Rapist loses appeal for attack on teen

Rapist loses appeal for attack on teen

30 October 2013

A KILCOO quantity surveyor, jailed for raping a teenager at a house party, has failed in a bid to clear his name.

Twenty eight year-old John Paul Brannigan’s appeal against conviction was dismissed after judges in the Court of Appeal declared the guilty verdict safe.

Brannigan, of Moneyscalp Road, had been given a seven year prison sentence for the attack in August 2009.

At his trial before Downpatrick Crown Court last year, the 19-year-old victim told how she had gone to a bar and then onto a party in Newcastle.

She had “blacked out” in one of the bedrooms before waking to find someone having sex with her.

The woman described how she at first couldn’t move, but then started screaming and becoming hysterical.

At that stage, others in the house entered the bedroom.

Brannigan claimed she had instigated the sexual contact and consented at all times.

His appeal centred on a contention that the trial judge wrongly failed to stay proceedings as an abuse of process.

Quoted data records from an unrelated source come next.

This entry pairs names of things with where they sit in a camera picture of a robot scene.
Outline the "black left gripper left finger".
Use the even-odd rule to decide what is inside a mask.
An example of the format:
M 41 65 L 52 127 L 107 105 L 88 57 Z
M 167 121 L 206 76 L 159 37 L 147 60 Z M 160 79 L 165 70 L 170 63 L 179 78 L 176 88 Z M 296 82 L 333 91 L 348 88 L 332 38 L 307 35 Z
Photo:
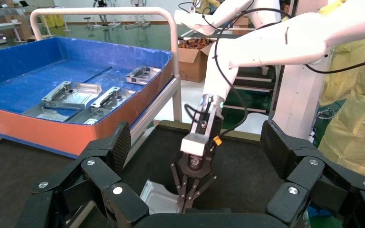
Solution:
M 19 228 L 65 228 L 92 202 L 113 228 L 132 228 L 149 215 L 148 206 L 125 183 L 121 172 L 131 149 L 128 122 L 112 135 L 88 143 L 76 160 L 31 186 Z

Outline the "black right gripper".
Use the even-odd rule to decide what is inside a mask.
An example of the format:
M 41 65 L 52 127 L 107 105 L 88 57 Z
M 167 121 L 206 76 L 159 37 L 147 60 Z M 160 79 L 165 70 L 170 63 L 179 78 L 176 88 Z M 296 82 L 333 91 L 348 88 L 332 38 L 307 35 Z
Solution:
M 196 114 L 195 119 L 204 118 L 201 121 L 194 121 L 190 132 L 182 139 L 180 151 L 183 153 L 179 166 L 183 172 L 180 180 L 177 165 L 171 164 L 173 181 L 179 194 L 177 205 L 179 213 L 184 214 L 187 209 L 192 208 L 194 201 L 203 194 L 217 179 L 215 173 L 211 172 L 211 164 L 216 151 L 217 143 L 215 137 L 221 131 L 223 116 L 221 109 L 215 108 L 209 114 Z M 209 174 L 209 178 L 201 184 L 199 178 Z M 192 187 L 187 193 L 188 176 L 195 177 Z

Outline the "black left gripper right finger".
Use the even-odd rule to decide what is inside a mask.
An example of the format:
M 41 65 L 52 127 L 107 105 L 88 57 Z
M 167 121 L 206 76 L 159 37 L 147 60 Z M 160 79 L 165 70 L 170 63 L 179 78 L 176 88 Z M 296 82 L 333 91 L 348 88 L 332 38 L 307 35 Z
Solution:
M 289 228 L 311 205 L 329 211 L 345 228 L 365 228 L 365 176 L 325 157 L 310 141 L 285 134 L 267 120 L 260 145 L 284 182 L 266 210 Z

But Lord Chief Justice, Sir Declan Morgan, sitting with Lord Justices Girvan and Coghlin, rejected claims that a decision on a prosecution witness was made in bad faith.

Sir Declan said: “We reject the submission that there was any conduct by the police or prosecuting authorities which rendered it unfair to try the appellant or which caused any unfairness in the trial of the appellant.”

Brannigan is now expected to mount a further challenge to the sentence imposed on him.

His seven-year term was split between half in jail and half on licence.

He was also ordered to sign the police sex offenders’ register for the rest of his life and was barred from working with children.